Aim of the task: Each record must be written out again exactly. Skip any picture it contains.

Source data:
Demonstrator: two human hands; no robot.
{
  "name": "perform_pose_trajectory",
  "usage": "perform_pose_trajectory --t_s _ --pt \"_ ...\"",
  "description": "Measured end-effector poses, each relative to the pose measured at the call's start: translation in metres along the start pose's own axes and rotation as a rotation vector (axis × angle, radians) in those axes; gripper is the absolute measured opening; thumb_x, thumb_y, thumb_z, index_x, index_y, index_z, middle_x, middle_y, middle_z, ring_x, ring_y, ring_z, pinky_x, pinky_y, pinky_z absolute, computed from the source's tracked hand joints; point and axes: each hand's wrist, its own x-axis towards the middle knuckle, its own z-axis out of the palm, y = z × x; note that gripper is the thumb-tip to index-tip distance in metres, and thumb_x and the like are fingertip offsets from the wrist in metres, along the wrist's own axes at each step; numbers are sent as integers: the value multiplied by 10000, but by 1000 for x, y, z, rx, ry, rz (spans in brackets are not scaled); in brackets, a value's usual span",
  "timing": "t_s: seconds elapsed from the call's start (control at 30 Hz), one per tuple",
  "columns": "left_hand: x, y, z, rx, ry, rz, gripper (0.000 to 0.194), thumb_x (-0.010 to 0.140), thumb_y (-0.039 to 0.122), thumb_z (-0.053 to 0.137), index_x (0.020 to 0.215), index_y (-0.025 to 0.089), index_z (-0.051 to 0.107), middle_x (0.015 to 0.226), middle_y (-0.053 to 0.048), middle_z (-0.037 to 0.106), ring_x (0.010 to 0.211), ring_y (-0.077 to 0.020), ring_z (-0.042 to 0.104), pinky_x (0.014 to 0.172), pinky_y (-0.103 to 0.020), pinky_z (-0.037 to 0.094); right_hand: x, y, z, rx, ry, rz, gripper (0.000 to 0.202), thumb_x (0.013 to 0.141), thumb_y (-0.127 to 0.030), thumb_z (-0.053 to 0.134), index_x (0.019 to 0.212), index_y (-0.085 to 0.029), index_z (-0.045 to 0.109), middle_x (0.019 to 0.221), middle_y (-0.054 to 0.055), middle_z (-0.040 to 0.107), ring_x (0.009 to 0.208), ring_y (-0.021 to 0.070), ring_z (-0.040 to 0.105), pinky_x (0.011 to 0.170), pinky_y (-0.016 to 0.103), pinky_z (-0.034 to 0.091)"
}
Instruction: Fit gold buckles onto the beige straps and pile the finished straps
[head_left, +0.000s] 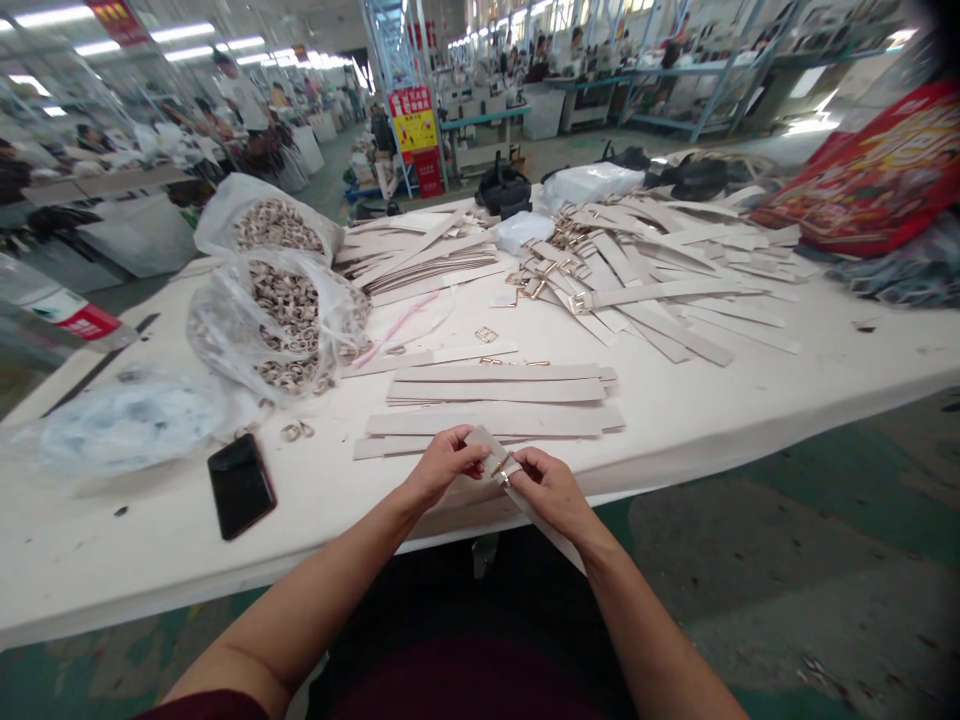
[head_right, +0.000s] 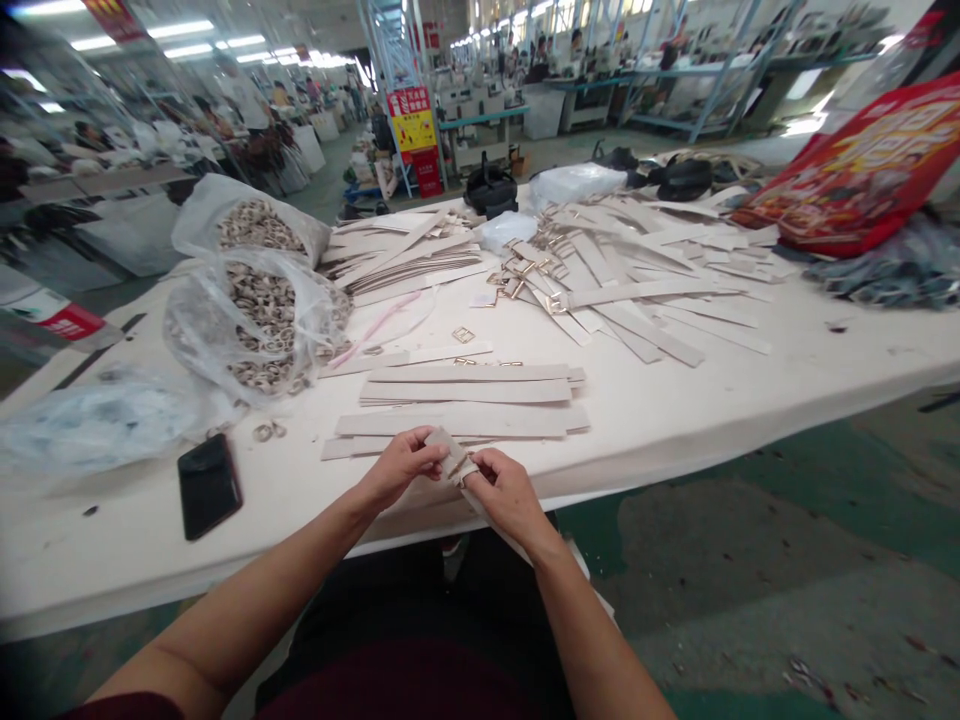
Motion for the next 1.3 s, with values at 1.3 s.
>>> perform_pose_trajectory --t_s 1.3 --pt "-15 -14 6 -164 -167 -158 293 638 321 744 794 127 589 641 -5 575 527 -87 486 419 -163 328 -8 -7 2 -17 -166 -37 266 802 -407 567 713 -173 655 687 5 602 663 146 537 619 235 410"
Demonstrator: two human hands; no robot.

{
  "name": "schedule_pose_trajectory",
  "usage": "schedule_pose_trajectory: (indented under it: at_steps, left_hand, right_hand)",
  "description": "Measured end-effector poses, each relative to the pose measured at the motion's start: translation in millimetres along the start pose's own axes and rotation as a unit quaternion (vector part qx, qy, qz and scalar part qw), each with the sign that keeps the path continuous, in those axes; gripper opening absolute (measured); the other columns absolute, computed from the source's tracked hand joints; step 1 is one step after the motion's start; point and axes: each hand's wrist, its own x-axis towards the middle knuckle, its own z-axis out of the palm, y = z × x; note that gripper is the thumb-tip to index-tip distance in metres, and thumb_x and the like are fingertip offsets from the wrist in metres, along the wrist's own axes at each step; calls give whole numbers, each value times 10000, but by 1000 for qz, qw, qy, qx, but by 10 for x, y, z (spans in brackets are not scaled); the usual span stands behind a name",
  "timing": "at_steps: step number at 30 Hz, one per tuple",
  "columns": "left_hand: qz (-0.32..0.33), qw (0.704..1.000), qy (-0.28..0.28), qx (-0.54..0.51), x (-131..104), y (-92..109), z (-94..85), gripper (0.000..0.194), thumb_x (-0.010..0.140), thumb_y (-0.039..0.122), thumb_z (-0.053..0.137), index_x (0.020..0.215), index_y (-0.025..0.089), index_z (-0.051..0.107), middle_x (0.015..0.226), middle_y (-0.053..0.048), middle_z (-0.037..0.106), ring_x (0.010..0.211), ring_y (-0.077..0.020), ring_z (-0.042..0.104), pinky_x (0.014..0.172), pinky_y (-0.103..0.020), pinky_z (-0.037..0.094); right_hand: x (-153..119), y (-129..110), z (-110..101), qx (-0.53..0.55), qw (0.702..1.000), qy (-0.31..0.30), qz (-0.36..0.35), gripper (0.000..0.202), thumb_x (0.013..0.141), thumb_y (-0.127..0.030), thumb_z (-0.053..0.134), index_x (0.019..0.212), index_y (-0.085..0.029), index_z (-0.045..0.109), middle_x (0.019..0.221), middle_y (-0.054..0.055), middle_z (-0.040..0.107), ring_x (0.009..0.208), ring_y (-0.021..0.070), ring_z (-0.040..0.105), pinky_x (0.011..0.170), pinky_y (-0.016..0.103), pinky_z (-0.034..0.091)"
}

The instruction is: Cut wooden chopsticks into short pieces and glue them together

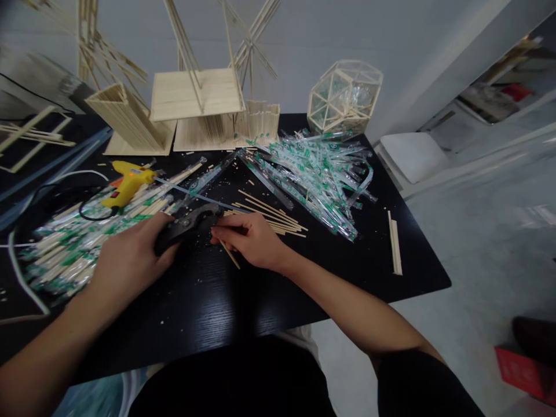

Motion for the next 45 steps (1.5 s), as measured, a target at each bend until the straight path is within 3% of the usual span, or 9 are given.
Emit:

Solution to this exercise:
Demonstrator: two human hands; no robot.
{
  "name": "perform_pose_trajectory",
  "usage": "perform_pose_trajectory --t_s _ --pt \"_ ...\"",
  "description": "Measured end-effector poses, each relative to the pose measured at the call's start: translation in metres along the start pose's own axes and rotation as a rotation vector (axis × angle, radians) in those axes; gripper is the absolute measured opening; thumb_x, thumb_y, thumb_z, index_x, index_y, index_z, middle_x, middle_y, middle_z, ring_x, ring_y, ring_z, pinky_x, pinky_y, pinky_z absolute, computed from the source's tracked hand joints; point and axes: each hand's wrist, its own x-axis towards the middle knuckle, its own z-axis out of the palm, y = z × x; note that gripper is the thumb-tip to index-tip distance in metres, and thumb_x and the like are fingertip offsets from the wrist in metres, along the wrist's own axes at each step; numbers are sent as integers: the value multiplied by 10000, but by 1000 for x, y, z, rx, ry, rz (spans in brackets are not scaled); in brackets, a value's usual span",
  "timing": "t_s: seconds elapsed from the call's start (control at 30 Hz), one per tuple",
  "columns": "left_hand: x, y, z, rx, ry, rz, gripper (0.000 to 0.194), thumb_x (-0.010 to 0.140), thumb_y (-0.039 to 0.122), thumb_z (-0.053 to 0.137), index_x (0.020 to 0.215), index_y (-0.025 to 0.089), index_z (-0.051 to 0.107), middle_x (0.015 to 0.226), middle_y (-0.053 to 0.048), middle_z (-0.037 to 0.106), ring_x (0.010 to 0.211), ring_y (-0.077 to 0.020), ring_z (-0.042 to 0.104), pinky_x (0.014 to 0.172), pinky_y (-0.103 to 0.020), pinky_z (-0.037 to 0.094); right_hand: x, y, z, rx, ry, rz, gripper (0.000 to 0.202), thumb_x (0.013 to 0.141), thumb_y (-0.127 to 0.030), thumb_z (-0.053 to 0.134), index_x (0.019 to 0.212), index_y (-0.085 to 0.029), index_z (-0.045 to 0.109), middle_x (0.019 to 0.221), middle_y (-0.054 to 0.055), middle_z (-0.040 to 0.107), ring_x (0.009 to 0.208), ring_y (-0.021 to 0.070), ring_z (-0.040 to 0.105), pinky_x (0.011 to 0.170), pinky_y (-0.016 to 0.103), pinky_z (-0.034 to 0.091)"
}
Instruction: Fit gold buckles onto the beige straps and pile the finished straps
[head_left, +0.000s] 
[head_right, +0.000s] 
Motion for the next 1.3 s, with values at 1.3 s.
>>> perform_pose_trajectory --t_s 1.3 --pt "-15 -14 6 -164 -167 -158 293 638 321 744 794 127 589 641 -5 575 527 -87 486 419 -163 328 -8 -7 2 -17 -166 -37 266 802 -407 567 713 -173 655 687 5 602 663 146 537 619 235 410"
Demonstrator: two human hands; no robot.

{
  "name": "schedule_pose_trajectory",
  "usage": "schedule_pose_trajectory: (indented under it: at_steps, left_hand, right_hand)",
  "description": "Measured end-effector poses, each relative to the pose measured at the motion's start: translation in millimetres along the start pose's own axes and rotation as a unit quaternion (vector part qx, qy, qz and scalar part qw), each with the sign that keeps the path continuous, in those axes; gripper opening absolute (measured); the other columns absolute, computed from the source's tracked hand joints; step 1 is one step after the motion's start; point and axes: each hand's wrist, its own x-axis towards the middle knuckle, its own z-axis out of the palm, y = z × x; note that gripper is the thumb-tip to index-tip distance in metres, and thumb_x and the like are fingertip offsets from the wrist in metres, along the wrist's own axes at each step; calls give whole numbers, each value times 10000, but by 1000 for qz, qw, qy, qx, but by 10 for x, y, z (spans in brackets are not scaled); the usual span stands behind a name",
  "timing": "at_steps: step number at 30 Hz, one per tuple",
  "columns": "left_hand: qz (-0.32..0.33), qw (0.704..1.000), qy (-0.28..0.28), qx (-0.54..0.51), x (-131..104), y (-92..109), z (-94..85), gripper (0.000..0.194), thumb_x (-0.010..0.140), thumb_y (-0.039..0.122), thumb_z (-0.053..0.137), index_x (0.020..0.215), index_y (-0.025..0.089), index_z (-0.051..0.107), middle_x (0.015..0.226), middle_y (-0.053..0.048), middle_z (-0.037..0.106), ring_x (0.010..0.211), ring_y (-0.077..0.020), ring_z (-0.042..0.104), pinky_x (0.014..0.172), pinky_y (-0.103..0.020), pinky_z (-0.037..0.094); right_hand: x (-153..119), y (-129..110), z (-110..101), qx (-0.53..0.55), qw (0.702..1.000), qy (-0.31..0.30), qz (-0.36..0.35), gripper (0.000..0.202), thumb_x (0.013..0.141), thumb_y (-0.127..0.030), thumb_z (-0.053..0.134), index_x (0.019..0.212), index_y (-0.085..0.029), index_z (-0.045..0.109), middle_x (0.019..0.221), middle_y (-0.054..0.055), middle_z (-0.040..0.107), ring_x (0.009..0.208), ring_y (-0.021..0.070), ring_z (-0.040..0.105), pinky_x (0.011..0.170), pinky_y (-0.016..0.103), pinky_z (-0.034..0.091)"
}

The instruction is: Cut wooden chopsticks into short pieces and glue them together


Motion for the next 45 steps (1.5 s), as measured, a target at each bend until the straight path is within 3% of the usual span, or 9 are given.
Emit:

Nothing more belongs to the answer.